- _Your task_
Should an entry contain an image, omit it and repeat the rest exactly.

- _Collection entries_
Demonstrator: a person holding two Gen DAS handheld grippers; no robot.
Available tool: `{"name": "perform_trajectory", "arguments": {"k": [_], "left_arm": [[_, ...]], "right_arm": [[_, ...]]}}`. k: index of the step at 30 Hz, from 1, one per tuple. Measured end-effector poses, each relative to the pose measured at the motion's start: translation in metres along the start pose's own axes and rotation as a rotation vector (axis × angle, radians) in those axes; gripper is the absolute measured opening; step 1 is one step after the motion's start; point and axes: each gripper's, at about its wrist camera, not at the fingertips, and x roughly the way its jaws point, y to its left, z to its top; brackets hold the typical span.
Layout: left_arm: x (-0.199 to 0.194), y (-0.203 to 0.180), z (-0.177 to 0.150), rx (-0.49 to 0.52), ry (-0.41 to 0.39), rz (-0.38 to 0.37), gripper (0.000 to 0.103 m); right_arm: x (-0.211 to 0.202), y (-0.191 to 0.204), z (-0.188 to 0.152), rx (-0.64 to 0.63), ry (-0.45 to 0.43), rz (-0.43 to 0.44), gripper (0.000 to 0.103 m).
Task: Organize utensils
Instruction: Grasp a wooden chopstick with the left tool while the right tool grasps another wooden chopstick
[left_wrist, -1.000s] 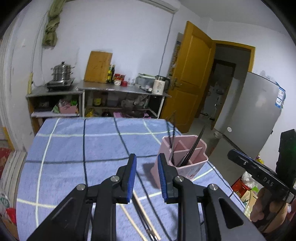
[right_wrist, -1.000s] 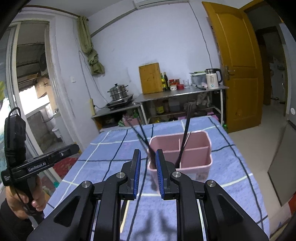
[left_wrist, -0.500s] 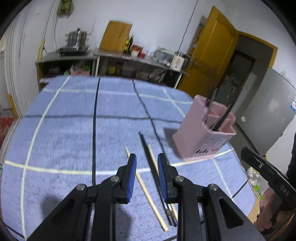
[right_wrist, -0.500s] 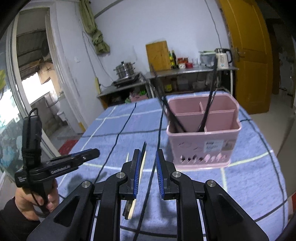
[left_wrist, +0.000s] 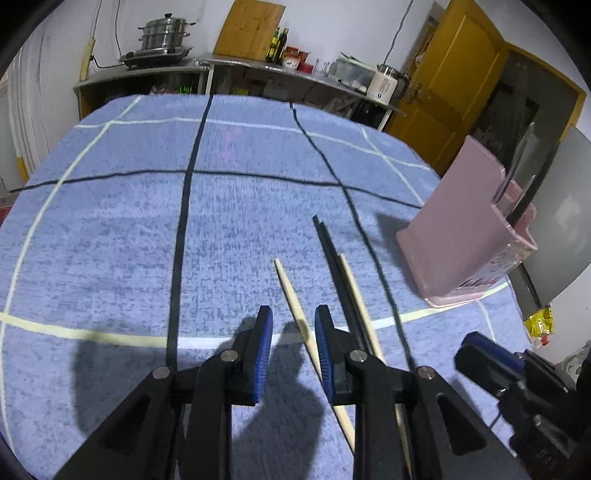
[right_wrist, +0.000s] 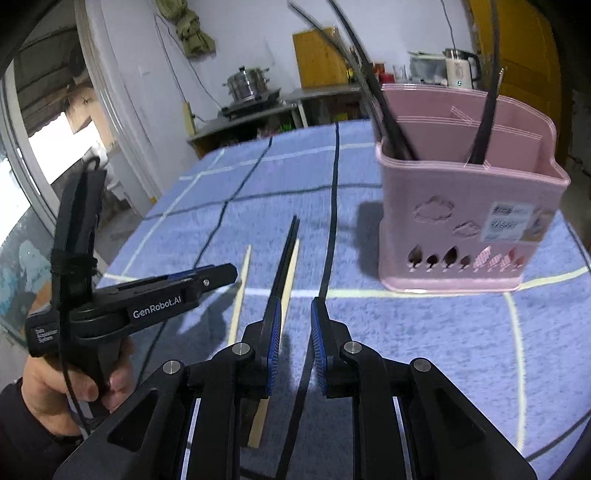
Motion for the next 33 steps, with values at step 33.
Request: {"name": "perform_trajectory", "arguments": {"k": [33], "left_arm": [[0.0, 0.012, -0.003, 0.074, 0.001, 0.105, 0.02]], "right_arm": [[0.058, 0.022, 0.008, -0.088, 0.088, -0.072, 0.016]]}}
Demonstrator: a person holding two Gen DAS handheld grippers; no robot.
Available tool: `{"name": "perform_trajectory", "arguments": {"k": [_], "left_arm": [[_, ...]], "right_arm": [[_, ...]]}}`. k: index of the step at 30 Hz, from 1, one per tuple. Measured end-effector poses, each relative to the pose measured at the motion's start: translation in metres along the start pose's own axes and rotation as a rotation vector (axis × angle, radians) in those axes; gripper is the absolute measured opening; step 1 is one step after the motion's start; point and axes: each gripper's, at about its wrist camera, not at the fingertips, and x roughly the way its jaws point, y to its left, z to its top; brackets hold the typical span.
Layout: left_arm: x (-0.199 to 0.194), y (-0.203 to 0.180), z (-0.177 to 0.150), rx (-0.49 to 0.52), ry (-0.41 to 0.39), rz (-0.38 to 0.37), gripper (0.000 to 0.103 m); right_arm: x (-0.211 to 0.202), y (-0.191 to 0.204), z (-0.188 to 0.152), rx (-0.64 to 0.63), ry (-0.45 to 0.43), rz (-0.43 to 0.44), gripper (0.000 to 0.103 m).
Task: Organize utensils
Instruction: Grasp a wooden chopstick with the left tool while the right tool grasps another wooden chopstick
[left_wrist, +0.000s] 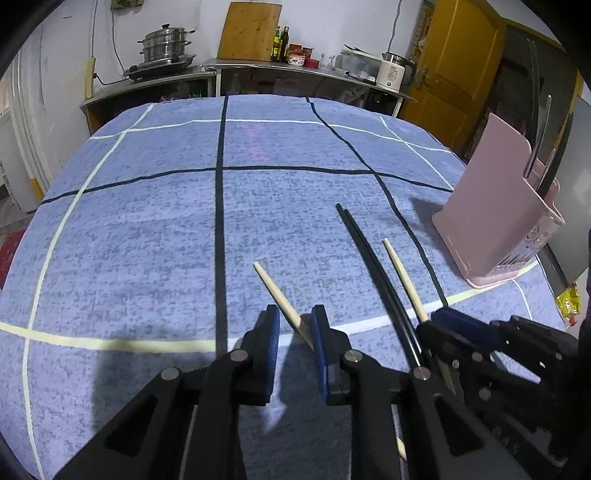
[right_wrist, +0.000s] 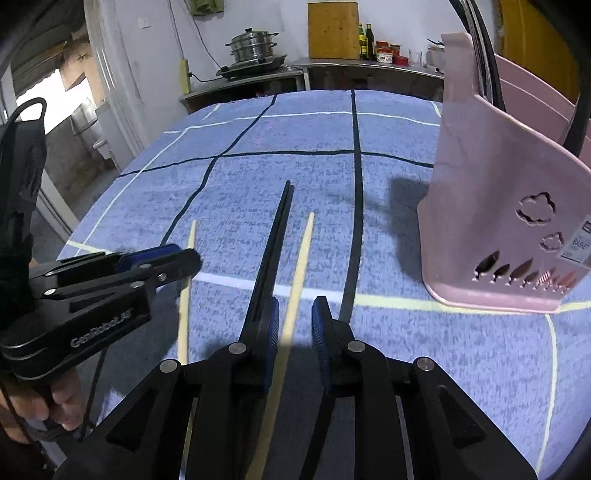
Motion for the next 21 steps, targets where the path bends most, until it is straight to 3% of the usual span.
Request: {"name": "perform_trajectory", "arguments": {"k": [3, 13, 21], "left_arm": [[-0.001, 0.007, 0.0, -0.021, 0.006, -0.017, 0.017], [0.002, 0.026, 0.003, -0.175, 0.028, -0.101, 0.017], [0.008, 0.028, 0.009, -0.203, 0.033, -0.096, 0.014]], "right_arm": [[-0.001, -0.008, 0.002, 0.045, 0.011, 0.001, 0.014], [0.021, -0.002, 0.033, 0.018, 0.03, -0.023, 0.014], [0.032, -0.003, 0.048, 0.014, 0.041, -0.039, 0.014]]}}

- _Answer to the problem_
Demonstrator: a person holding two Gen DAS handheld grippers; no robot.
Available tool: `{"name": "perform_trajectory", "arguments": {"k": [_], "left_arm": [[_, ...]], "right_arm": [[_, ...]]}}`. k: index of the step at 30 Hz, from 1, one per tuple. Measured end-effector poses, each relative to the pose measured at the motion's start: translation in metres along the start pose's own axes and rotation as a rotation vector (axis × angle, radians) in those axes; gripper is the absolute measured opening; step 1 is one step after the motion's start; point and axes: each gripper's, at about its wrist camera, not at the fingertips, and x roughly the way its jaws point, y to its left, z to its top; brackets hold the typical span.
Layout: left_arm: x (-0.199 to 0.194), y (-0.203 to 0.180), z (-0.177 to 0.150), rx (-0.49 to 0.52), ry (-0.41 to 0.39), rz (-0.38 to 0.37), gripper (0.000 to 0.103 m); right_arm: x (-0.211 to 0.202), y (-0.191 to 0.204), z (-0.188 to 0.152), rx (-0.64 to 0.63), ry (-0.45 to 0.43), rz (-0.43 to 0.44), gripper (0.000 to 0.103 m).
Task: Organize utensils
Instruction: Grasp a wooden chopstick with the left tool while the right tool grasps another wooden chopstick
[left_wrist, -1.000s] 
[right_wrist, -1.000s] 
[left_wrist, -0.500s] 
[right_wrist, -0.500s] 
[left_wrist, +0.000s] 
[right_wrist, +0.000s] 
Motion for the next 33 steps, with values at step 33.
Request: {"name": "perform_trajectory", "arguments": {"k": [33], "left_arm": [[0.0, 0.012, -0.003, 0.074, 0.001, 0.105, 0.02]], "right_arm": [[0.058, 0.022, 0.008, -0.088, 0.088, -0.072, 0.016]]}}
Demonstrator: a person holding two Gen DAS handheld grippers; no robot.
Available tool: `{"name": "perform_trajectory", "arguments": {"k": [_], "left_arm": [[_, ...]], "right_arm": [[_, ...]]}}`. k: index of the step at 30 Hz, from 1, one per tuple. Measured end-effector poses, each relative to the pose measured at the motion's start: translation in metres along the start pose's own axes and rotation as a rotation vector (axis × angle, radians) in those axes; gripper is the absolute measured opening; step 1 is one step after the motion's start; point and axes: each gripper's, at about its wrist camera, not at the fingertips, and x roughly the way its jaws point, y to its left, z to its top; brackets hold the typical span.
Layout: left_arm: x (-0.199 to 0.194), y (-0.203 to 0.180), z (-0.177 to 0.150), rx (-0.49 to 0.52), ry (-0.41 to 0.39), rz (-0.38 to 0.37), gripper (0.000 to 0.103 m); right_arm: x (-0.211 to 0.202), y (-0.191 to 0.204), z (-0.188 to 0.152), rx (-0.64 to 0.63), ry (-0.45 to 0.43), rz (-0.43 to 0.44), gripper (0.000 to 0.103 m).
Task: Organize utensils
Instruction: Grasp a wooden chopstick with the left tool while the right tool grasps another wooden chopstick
[left_wrist, +0.000s] 
[right_wrist, +0.000s] 
Motion for the next 21 steps, targets where the path bends most, until it is straight to 3% of the usual span.
Request: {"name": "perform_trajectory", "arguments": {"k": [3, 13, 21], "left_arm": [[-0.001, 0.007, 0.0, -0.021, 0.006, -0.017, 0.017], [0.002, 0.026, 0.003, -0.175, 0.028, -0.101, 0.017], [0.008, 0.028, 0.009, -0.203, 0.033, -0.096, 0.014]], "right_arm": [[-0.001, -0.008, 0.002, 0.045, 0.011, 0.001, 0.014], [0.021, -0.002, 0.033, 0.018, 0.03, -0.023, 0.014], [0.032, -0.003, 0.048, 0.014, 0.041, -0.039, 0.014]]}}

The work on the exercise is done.